Mary Zatina is the general manager of WDET 101.9 FM, Detroit's NPR station. In this role, she leads operations for the 48,000-watt public radio station a community service of Wayne State University to provide programming for listeners in the Detroit metro area and beyond. On this episode of EmpowerED to Lead, we'll discover how Zatina has seen public radio evolve and hear her take on what effective leadership really entails (hint: it's not about creating followers).

Mary Zatina headshot

About Mary Zatina

Mary Zatina is the general manager of WDET 101.9 FM, Detroit's NPR station. Through her role, she works to provide quality programming for listeners in the Detroit metro area and beyond, focusing on audience and revenue growth and community engagement. A former assistant general manager of WDET and proud alumna of Wayne State, Zatina previously worked as senior vice president of government relations and community affairs at Oakwood Healthcare and Beaumont Health, and as an advisor to Gov.
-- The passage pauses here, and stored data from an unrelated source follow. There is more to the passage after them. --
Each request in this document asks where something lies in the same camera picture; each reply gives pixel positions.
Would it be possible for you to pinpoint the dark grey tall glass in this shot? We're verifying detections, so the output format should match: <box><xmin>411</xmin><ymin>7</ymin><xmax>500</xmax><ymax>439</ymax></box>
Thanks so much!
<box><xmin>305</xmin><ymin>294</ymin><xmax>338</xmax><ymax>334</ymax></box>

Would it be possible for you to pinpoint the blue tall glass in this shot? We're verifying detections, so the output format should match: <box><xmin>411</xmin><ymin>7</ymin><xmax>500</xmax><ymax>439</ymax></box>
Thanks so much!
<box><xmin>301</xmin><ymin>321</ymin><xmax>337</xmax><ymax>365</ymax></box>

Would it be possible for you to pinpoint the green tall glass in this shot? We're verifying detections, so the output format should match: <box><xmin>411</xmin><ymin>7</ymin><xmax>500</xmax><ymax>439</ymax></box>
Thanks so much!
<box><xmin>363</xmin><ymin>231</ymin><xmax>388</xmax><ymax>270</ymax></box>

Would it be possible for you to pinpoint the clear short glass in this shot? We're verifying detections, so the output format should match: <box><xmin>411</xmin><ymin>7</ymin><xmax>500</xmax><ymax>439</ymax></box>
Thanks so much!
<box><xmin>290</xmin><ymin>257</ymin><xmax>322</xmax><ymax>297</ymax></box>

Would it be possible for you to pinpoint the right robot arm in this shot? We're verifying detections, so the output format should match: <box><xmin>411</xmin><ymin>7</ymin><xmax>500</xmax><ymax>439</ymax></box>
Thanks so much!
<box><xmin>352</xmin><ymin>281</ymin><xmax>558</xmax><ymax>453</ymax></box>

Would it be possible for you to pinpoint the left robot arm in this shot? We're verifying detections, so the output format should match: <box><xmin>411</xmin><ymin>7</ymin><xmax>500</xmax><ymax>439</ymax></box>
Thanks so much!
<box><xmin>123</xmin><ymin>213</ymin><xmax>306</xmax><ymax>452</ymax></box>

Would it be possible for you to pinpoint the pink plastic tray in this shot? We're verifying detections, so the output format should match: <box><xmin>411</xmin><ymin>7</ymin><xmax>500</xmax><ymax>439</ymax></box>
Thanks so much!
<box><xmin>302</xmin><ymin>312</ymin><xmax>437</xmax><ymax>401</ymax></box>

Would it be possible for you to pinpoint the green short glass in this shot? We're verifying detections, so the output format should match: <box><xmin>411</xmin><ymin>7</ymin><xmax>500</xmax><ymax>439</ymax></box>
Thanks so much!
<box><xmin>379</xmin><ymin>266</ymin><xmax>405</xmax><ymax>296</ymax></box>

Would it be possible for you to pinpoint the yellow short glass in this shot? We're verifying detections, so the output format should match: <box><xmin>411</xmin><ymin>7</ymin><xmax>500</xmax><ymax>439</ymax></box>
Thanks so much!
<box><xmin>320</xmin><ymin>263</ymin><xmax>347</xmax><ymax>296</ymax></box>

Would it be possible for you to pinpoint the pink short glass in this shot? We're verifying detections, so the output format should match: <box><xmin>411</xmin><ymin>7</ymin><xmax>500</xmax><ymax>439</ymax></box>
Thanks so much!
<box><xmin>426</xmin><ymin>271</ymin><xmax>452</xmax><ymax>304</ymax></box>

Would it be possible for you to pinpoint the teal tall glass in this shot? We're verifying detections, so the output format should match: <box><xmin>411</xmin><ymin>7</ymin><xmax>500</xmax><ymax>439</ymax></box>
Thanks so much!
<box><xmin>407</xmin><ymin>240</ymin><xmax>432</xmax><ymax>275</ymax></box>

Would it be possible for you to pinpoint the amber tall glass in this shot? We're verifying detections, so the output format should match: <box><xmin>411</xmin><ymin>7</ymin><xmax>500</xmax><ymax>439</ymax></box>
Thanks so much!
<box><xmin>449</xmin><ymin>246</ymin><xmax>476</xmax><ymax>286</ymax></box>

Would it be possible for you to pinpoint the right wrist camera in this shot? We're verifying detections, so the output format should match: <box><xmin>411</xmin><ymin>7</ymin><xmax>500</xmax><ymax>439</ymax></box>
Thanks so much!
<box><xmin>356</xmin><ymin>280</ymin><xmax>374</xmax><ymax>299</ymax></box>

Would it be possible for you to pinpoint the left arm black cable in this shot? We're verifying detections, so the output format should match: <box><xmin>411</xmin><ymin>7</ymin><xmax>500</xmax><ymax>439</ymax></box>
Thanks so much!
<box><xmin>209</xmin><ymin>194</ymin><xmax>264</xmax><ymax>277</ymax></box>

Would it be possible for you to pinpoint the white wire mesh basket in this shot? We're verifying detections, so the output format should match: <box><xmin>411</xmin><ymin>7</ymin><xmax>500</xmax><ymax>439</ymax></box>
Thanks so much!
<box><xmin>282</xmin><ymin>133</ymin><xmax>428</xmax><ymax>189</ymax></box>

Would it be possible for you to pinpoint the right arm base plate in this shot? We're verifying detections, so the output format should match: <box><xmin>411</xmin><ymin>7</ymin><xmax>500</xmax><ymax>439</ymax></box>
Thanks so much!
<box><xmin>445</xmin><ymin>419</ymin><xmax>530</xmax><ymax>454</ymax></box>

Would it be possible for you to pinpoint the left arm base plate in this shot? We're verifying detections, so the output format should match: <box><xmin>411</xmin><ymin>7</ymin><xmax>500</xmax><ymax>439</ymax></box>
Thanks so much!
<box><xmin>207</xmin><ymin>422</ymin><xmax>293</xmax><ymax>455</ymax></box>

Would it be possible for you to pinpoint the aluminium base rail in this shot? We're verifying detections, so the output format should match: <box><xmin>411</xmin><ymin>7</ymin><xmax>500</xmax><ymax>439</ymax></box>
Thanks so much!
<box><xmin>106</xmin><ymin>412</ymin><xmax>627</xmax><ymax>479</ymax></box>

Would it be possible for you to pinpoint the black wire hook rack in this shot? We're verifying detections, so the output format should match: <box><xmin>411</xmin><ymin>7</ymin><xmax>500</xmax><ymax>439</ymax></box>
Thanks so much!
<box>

Jennifer Granholm.

Additional resources

Stay up to date with WDET on social media. Follow @WDETFM on Facebook, @wdetdetroit on Instagram and @wdet on Twitter.

Follow Mary Zatina on Twitter @MaryZatina and on Instagram @mary.zatina.

Follow EmpowerED to Lead on Twitter @WSUFacSuccess.

Transcript

Narrator:

Welcome to EmpowerED to Lead, a Wayne State University podcast for academic leaders committed to empowering their community to succeed, hosted by Dr. Sara E. Kacin, director of Wayne State's Office for Teaching and Learning and assistant provost for faculty development and success.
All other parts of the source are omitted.